- [GOAL OF THE EXERCISE]
Quote the lines below exactly, from the one that holds "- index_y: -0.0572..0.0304" through the final line of the records, and only those.

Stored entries
|---|
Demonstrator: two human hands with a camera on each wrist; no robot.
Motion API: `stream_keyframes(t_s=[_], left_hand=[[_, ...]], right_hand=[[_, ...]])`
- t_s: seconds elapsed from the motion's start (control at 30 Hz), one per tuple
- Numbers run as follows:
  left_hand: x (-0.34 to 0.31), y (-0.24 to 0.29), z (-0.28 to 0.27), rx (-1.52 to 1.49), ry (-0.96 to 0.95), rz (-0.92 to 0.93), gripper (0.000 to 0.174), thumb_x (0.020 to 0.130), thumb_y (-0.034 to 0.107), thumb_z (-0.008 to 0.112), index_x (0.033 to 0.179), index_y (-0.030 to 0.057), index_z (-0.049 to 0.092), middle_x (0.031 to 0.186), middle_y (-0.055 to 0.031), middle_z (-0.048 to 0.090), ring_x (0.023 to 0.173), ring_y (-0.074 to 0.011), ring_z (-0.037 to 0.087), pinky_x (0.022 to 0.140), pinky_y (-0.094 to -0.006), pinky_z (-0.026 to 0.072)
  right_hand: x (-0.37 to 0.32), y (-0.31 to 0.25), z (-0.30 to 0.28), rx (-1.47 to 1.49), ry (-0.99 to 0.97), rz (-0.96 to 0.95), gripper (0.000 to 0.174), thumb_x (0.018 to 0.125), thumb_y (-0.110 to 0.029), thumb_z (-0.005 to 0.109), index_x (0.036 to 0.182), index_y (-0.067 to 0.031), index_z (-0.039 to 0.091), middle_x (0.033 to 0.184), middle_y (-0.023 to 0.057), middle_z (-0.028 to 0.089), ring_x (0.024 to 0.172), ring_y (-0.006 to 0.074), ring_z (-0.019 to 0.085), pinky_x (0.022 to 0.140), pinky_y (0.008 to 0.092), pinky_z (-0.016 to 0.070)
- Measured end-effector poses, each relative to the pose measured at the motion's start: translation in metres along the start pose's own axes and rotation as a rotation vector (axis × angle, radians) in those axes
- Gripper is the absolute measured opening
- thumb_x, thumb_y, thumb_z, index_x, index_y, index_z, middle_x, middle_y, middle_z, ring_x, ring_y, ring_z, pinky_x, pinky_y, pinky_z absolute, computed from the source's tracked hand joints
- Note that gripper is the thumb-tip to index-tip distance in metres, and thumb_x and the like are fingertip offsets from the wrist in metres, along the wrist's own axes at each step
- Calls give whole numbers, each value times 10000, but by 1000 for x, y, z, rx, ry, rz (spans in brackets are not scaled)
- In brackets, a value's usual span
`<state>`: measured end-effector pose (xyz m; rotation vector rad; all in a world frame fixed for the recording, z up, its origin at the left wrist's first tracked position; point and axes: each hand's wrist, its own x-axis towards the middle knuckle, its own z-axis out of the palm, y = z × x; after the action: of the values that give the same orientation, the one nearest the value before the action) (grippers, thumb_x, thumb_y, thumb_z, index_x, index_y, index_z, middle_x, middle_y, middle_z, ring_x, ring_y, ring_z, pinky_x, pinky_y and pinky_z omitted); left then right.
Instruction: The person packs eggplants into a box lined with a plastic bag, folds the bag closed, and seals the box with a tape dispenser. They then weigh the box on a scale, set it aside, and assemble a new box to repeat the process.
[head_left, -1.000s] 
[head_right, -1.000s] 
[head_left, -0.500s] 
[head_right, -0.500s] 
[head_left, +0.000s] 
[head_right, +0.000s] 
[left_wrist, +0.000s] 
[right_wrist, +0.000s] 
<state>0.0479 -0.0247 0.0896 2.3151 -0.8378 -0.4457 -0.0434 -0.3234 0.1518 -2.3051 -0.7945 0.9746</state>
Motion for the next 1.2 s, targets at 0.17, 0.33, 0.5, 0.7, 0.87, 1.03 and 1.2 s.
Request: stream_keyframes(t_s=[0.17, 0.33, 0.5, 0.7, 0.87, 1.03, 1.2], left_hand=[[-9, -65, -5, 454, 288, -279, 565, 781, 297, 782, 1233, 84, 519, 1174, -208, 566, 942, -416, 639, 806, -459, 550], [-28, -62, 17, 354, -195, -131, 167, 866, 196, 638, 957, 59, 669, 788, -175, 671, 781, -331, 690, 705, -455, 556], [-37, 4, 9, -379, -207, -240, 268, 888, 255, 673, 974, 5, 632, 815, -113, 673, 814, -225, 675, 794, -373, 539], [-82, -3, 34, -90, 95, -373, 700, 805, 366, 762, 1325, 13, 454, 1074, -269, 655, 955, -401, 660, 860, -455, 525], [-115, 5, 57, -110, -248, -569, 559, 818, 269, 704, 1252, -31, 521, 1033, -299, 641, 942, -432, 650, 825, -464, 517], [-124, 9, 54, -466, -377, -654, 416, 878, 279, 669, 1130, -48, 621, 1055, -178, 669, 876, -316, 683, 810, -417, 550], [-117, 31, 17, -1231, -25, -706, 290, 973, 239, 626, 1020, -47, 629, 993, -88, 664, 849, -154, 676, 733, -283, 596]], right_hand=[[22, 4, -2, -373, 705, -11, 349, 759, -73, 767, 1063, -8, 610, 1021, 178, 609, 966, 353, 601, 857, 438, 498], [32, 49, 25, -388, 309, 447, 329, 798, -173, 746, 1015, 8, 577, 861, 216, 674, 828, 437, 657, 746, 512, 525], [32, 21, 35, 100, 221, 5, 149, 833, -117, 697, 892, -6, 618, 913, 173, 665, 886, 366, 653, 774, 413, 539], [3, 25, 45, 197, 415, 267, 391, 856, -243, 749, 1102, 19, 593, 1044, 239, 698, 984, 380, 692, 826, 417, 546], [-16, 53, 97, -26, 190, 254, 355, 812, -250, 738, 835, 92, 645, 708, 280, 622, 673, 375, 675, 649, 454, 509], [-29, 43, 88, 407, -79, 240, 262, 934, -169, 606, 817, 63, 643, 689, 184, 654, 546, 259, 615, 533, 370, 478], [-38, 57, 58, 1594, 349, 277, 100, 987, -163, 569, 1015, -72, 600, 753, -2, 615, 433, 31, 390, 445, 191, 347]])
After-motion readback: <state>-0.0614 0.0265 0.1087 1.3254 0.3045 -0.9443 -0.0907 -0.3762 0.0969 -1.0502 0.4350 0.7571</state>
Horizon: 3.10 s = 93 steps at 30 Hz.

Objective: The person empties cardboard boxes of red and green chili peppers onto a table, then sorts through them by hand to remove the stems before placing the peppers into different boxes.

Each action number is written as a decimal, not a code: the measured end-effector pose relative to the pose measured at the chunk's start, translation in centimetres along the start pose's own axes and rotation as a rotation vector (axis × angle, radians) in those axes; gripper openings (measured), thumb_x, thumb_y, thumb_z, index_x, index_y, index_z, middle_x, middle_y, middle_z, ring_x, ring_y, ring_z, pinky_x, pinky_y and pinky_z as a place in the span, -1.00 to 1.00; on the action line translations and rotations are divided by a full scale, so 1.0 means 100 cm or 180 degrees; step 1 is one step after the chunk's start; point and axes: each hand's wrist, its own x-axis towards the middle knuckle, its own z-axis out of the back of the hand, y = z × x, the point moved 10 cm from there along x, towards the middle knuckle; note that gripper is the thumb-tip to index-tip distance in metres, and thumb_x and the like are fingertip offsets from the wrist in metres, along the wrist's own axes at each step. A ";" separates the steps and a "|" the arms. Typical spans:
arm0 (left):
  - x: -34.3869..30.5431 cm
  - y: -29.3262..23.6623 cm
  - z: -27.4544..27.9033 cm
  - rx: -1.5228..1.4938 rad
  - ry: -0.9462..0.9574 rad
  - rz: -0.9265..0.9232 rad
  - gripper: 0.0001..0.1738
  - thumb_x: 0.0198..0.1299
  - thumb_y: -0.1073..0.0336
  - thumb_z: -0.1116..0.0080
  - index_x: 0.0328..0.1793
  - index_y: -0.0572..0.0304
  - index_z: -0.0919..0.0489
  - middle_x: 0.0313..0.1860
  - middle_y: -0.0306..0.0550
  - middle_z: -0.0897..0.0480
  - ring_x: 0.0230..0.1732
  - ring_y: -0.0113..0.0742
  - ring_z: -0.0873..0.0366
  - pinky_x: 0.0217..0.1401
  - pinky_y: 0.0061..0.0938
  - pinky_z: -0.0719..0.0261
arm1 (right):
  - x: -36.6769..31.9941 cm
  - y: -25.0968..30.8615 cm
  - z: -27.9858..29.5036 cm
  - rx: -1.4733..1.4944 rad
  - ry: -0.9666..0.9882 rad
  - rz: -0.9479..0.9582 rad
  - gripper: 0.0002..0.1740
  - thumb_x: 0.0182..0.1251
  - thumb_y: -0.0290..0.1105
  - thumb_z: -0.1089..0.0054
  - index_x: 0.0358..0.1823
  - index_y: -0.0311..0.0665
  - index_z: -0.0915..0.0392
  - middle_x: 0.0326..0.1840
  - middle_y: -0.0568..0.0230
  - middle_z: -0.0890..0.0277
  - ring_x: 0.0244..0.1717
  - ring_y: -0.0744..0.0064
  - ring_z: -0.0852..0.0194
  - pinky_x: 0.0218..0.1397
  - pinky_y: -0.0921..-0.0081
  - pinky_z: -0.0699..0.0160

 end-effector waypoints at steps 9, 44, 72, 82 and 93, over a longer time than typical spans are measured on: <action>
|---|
- [RESPONSE TO THE TASK]
  - index_y: -0.0572..0.0304
  - index_z: -0.0919..0.0489
  - middle_x: 0.0313..0.1860
  - middle_y: -0.0306..0.0550
  - middle_z: -0.0897..0.0480
  - ring_x: 0.0230..0.1732
  - ring_y: -0.0113..0.0742
  - ring_z: -0.0873..0.0366
  - pinky_x: 0.0217..0.1401
  - pinky_y: 0.0061..0.0938
  - pinky_z: -0.0719..0.0261
arm1 (right):
  - x: -36.6769..31.9941 cm
  - y: -25.0968..30.8615 cm
  - z: -27.9858..29.5036 cm
  - rx: -1.4733..1.4944 rad
  - ry: -0.9666..0.9882 rad
  - rz: -0.9479..0.9582 rad
  - gripper: 0.0002..0.1740
  - thumb_x: 0.0182..0.1251
  - thumb_y: -0.0290..0.1105
  - thumb_z: -0.1089..0.0054
  - index_x: 0.0358..0.1823
  - index_y: -0.0311..0.0665
  - index_z: -0.0915..0.0392
  - middle_x: 0.0326..0.1840
  - middle_y: -0.0568..0.0230
  - middle_z: -0.0890..0.0277
  - ring_x: 0.0244..0.1717
  - ring_y: -0.0744..0.0064
  - ring_z: -0.0852..0.0194
  - pinky_x: 0.0218..0.1397
  - pinky_y: -0.0921..-0.0081
  - pinky_z: -0.0699..0.0160

 end-effector waypoints at steps 9, 44, 72, 82 and 93, over a longer time than typical spans are measured on: <action>

The exercise concludes with that.